**Exercise goal:**
A verbatim reproduction of the lines below, from the line containing "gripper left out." through the line containing "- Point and", both ends included, is the whole required output.

**Material provided:**
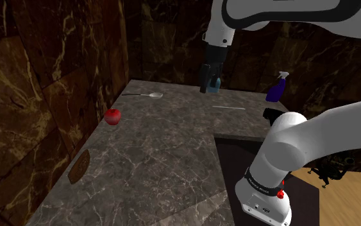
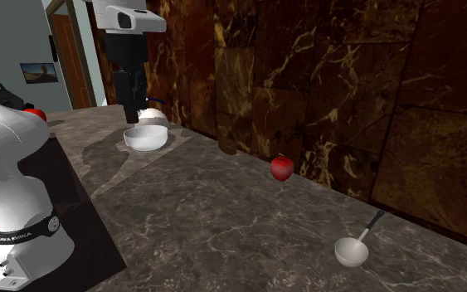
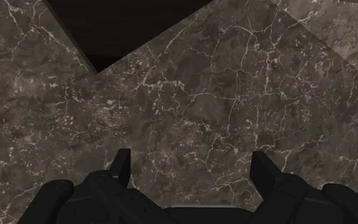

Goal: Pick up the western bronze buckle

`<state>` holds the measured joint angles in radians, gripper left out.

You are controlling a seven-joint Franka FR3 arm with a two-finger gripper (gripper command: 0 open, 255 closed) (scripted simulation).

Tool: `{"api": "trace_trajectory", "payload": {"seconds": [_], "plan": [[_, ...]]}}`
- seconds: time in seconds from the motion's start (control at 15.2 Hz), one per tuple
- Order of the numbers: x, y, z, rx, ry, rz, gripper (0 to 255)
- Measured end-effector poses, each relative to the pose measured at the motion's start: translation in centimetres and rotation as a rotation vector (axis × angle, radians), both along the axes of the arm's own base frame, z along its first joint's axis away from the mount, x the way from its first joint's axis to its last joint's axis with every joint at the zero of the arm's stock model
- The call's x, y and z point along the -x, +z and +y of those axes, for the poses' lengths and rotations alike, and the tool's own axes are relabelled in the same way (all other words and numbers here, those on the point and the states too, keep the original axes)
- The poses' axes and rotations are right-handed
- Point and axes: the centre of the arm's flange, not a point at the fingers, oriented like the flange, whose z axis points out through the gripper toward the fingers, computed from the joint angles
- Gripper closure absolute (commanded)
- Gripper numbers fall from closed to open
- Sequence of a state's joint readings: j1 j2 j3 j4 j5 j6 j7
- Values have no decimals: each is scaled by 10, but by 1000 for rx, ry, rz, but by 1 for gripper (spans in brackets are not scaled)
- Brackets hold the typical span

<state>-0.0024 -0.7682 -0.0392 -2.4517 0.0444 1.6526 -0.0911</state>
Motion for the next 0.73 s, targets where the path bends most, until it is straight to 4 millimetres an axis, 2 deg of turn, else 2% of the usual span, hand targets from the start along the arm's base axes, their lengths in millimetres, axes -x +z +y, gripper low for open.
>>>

**The completed task:**
`<state>` holds the measured joint angles in radians, gripper left out.

You are controlling a seven-joint Franka FR3 arm with a two-finger gripper (gripper command: 0 open, 255 closed) (scripted simulation).

Tool: `{"api": "trace_trajectory", "payload": {"seconds": [_], "plan": [[_, ...]]}}`
- seconds: time in seconds from the motion's start (control at 15.2 Hz), one per tuple
- Order of the numbers: x, y, z, rx, ry, rz, gripper (0 to 255)
- Measured end-effector poses, each relative to the pose measured at the motion's start: translation in centimetres and rotation as a rotation vector (axis × angle, radians), both along the axes of the arm's own base frame, z along its first joint's axis away from the mount, x the way from its first joint's axis to its last joint's axis with every joint at the zero of the arm's stock model
- The call's x, y and z point along the -x, +z and +y of those axes, for the poses' lengths and rotations alike, and the tool's own axes are relabelled in the same way (all other words and numbers here, those on the point and the states too, keep the original axes)
- The poses' axes and rotations are right-handed
- Point and axes: the centre of the arm's flange, not a point at the fingers, oriented like the flange, whose z axis points out through the gripper toward the fingers, computed from the joint angles

Nothing remains open in this exercise.